Torn out Bible pages: Northern Ireland man missing in Israeli desert may be suffering religious delusions
A sister-in-law of Co Down cyclist Oliver McAfee - who has vanished in the Israeli desert - says the family's fears are mounting but they're living in hope that he will be found safe and well.
Angela McAfee, who is married to the missing man's brother Matthew, said: "We remain optimistic of positive news. We are in contact with each other and with the search teams and the Foreign Office."
She said that her brother-in-law was "a quiet and gentle person with a large heart who loves to help people and enjoys travelling".
She added: "He is a creative person who enjoys writing, songwriting and playing the guitar. He is also a keen cyclist and covered some 14,000km in Europe over the summer."
The Foreign Office in London has said it is doing everything it can to locate the 29-year-old gardener from Dromore. But as concerns for him intensified yesterday, so too did the mystery of what happened to the devout Christian.
Fears rose after a series of bizarre discoveries were made near where Mr McAfee had been travelling alone in the Negev Desert in southern Israel.
Initially it was thought that he'd simply got lost, but his laptop, wallet and keys were found by hikers.
His bike and other belongings had been discovered earlier, and then a trail of torn Bible pages was found, along with handwritten notes about Jesus.
Search teams uncovered a rough hewn 'chapel' made from stones which was apparently left by Mr McAfee, who it was said could be suffering from religious delusions known as Jerusalem syndrome.
Experts revealed that people with the condition often experience obsessive religious delusions and psychosis-like spells where they believe they are holy figures.
Mr McAfee, who was described as a "real free spirit" by friends, was last seen near the desert town of Mitzpah Ramon on November 21, seven months after he gave up his job to cycle across Europe.
It was said that he wanted to get in touch with himself and find God by visiting the Holy Land.
When his family and friends were last in contact with him, he was on the Israel National Trail, which is nearly 700 miles long and stretches the length of the country between its southern and northern borders and is renowned for its diversity of flora and fauna.
In Northern Ireland, a number of Jewish people and self-styled Friends of Israel have been contacting family and friends in the country in a bid to increase awareness of Mr McAfee's disappearance.
They have also been posting and reposting messages on social media, where a special Facebook page has been set up called Missing: Ollie McAfee In Israel.
So far, however, there's been no news of Mr McAfee, who moved to Chelmsford in Essex from his home in Co Down nearly nine years ago.
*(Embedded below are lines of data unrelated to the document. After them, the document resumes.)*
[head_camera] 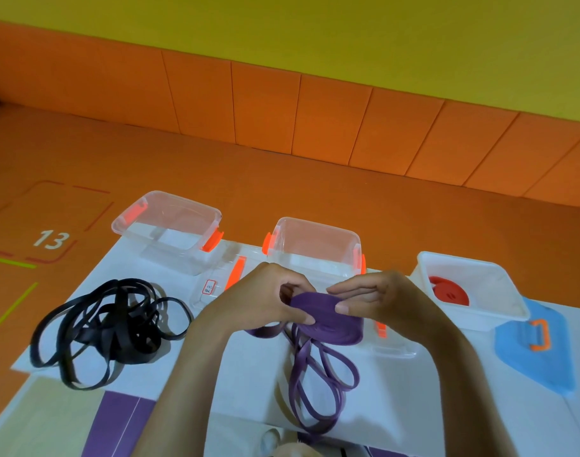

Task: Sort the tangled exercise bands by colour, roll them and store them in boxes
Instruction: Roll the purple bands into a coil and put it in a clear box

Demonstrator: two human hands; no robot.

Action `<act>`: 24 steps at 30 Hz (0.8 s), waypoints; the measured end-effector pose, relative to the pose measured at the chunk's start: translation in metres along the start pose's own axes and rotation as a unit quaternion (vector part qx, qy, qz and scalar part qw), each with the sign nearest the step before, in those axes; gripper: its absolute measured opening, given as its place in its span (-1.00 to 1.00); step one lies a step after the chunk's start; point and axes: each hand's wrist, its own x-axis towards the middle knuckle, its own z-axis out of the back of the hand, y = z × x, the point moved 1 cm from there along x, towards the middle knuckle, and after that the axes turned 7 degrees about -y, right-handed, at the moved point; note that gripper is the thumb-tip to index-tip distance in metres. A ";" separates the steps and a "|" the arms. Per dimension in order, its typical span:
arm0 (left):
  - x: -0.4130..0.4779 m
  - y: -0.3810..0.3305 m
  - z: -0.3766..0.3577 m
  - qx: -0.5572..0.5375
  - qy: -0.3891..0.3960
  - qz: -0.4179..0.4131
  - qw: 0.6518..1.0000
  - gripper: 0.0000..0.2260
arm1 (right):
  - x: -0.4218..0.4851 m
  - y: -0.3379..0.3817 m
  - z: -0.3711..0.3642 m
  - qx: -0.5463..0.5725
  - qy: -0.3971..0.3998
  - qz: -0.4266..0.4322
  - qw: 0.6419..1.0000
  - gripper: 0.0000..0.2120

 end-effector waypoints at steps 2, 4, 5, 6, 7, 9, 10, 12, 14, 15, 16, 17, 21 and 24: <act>0.000 -0.001 0.000 -0.019 -0.010 -0.001 1.000 -0.80 | -0.002 0.003 -0.001 0.016 0.018 -0.005 1.000 -0.54; 0.000 0.000 0.002 -0.026 -0.025 0.001 0.999 -0.80 | -0.003 0.003 0.001 0.012 0.008 -0.004 1.000 -0.45; 0.000 0.001 0.004 -0.025 -0.029 0.000 0.999 -0.80 | -0.003 0.001 0.002 0.008 -0.004 0.006 1.000 -0.48; 0.000 0.002 0.005 -0.025 -0.031 -0.003 0.999 -0.80 | -0.004 0.000 0.002 0.008 -0.017 0.013 1.000 -0.55; 0.001 0.002 0.006 -0.024 -0.030 -0.004 0.999 -0.80 | -0.005 -0.001 0.002 0.013 -0.031 0.016 0.999 -0.61; 0.002 0.001 0.005 -0.017 -0.023 -0.003 1.000 -0.81 | -0.005 -0.003 0.002 0.030 -0.043 0.011 0.999 -0.69; 0.002 0.001 0.004 -0.011 -0.019 -0.002 1.000 -0.81 | -0.005 -0.004 0.003 0.039 -0.041 0.010 0.998 -0.72; 0.003 0.002 0.004 0.004 -0.015 0.000 1.000 -0.81 | -0.004 -0.003 0.005 0.037 -0.035 0.017 0.999 -0.74; 0.005 0.001 0.003 0.011 -0.017 0.001 1.000 -0.80 | -0.003 -0.003 0.003 -0.016 -0.020 0.043 0.999 -0.69; 0.006 0.001 0.002 0.013 -0.017 0.000 1.000 -0.80 | -0.001 -0.002 0.000 -0.050 -0.007 0.059 0.997 -0.64; 0.007 -0.001 0.000 0.019 -0.016 -0.002 1.000 -0.80 | 0.000 -0.004 -0.004 -0.078 0.004 0.074 0.994 -0.59; 0.009 -0.002 -0.002 0.031 -0.016 -0.006 0.999 -0.80 | 0.002 -0.006 -0.008 -0.097 0.007 0.087 0.991 -0.55; 0.012 -0.001 -0.002 -0.005 -0.053 -0.019 0.998 -0.77 | 0.003 -0.016 -0.008 -0.078 -0.055 0.107 0.990 -0.60; 0.009 0.007 0.004 -0.100 -0.099 -0.028 0.990 -0.76 | 0.001 -0.020 -0.005 0.006 -0.096 0.071 0.993 -0.67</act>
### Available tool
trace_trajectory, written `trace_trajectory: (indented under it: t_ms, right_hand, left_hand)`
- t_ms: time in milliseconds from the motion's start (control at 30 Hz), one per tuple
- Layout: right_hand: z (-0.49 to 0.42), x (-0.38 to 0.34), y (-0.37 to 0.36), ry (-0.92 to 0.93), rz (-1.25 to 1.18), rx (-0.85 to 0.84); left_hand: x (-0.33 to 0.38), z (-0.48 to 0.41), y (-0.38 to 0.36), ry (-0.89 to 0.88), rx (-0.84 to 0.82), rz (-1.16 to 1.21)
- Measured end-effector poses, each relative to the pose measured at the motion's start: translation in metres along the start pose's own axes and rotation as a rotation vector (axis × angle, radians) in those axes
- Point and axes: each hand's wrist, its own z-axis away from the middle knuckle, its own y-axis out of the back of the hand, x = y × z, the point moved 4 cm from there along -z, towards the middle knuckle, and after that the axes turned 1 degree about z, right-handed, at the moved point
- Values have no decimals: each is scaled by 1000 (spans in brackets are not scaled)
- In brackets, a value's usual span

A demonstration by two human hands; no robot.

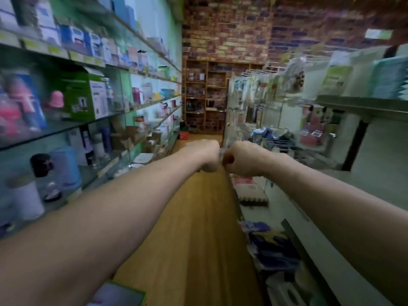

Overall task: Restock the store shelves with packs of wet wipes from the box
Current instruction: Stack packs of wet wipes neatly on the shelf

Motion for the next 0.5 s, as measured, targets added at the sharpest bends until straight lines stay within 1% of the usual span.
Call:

On Mr McAfee's personal Facebook page some of his photographs show him playing a guitar, while in others he's riding his bike.
Most of his pictures, however, are of flowers and butterflies, and he describes himself as "the solo gardener".
One of his posts after the Brexit vote in June 2016 said that he was considering leaving the UK.
He wrote: "That might be a nicer option for me. I don't want to stay in a country that divides a continent."
Mr McAfee revealed that he was considering making an application for an Irish passport so that he could "stay part of Europe".
In 2016 he posted a video of a Christian song by singer Chris Spring with a message urging people to tell themselves "you are magnificent".
Mr McAfee's close friend Mark Fletcher, who helps to run the Facebook page about his disappearance, told the Belfast Telegraph: "Ollie is a lovely guy - he's really gentle, kind and generous with his time and skills and he loves helping people. He is also very creative.
"He's absolutely very loved - a really valued and significant part of his family as well as his church family in Chelmsford.
"He's a guy of strong faith who has a living relationship with God.
"Ollie had intended to stay in Israel for five weeks and return at the beginning of December, but he missed his return date.
"We're obviously all really worried about him and want to see him come home safe.
"If anyone has contacts in Israel, please share this information about him, as the more people that see it, the more likely it is that someone who has seen him might notice it."
Mr Fletcher appealed for people to pray for his friend's safe homecoming.
He said Mr McAfee, who trained at Greenmount College and in England, stopped replying to his messages at the start of November.
A missing person case was opened on December 27 after Matthew and other family members raised the alarm on Christmas Eve.
A Foreign Office spokesman in London said its staff were assisting the family and were in contact with the authorities in Israel.
It's believed the Foreign Office has been liaising with specialist desert search teams.
Friends have spoken online of their optimism about receiving good news about Mr McAfee.
The fact that his passport hasn't turned up yet has given them hope and they know he has not left Israel, because officials say his passport has not crossed a border.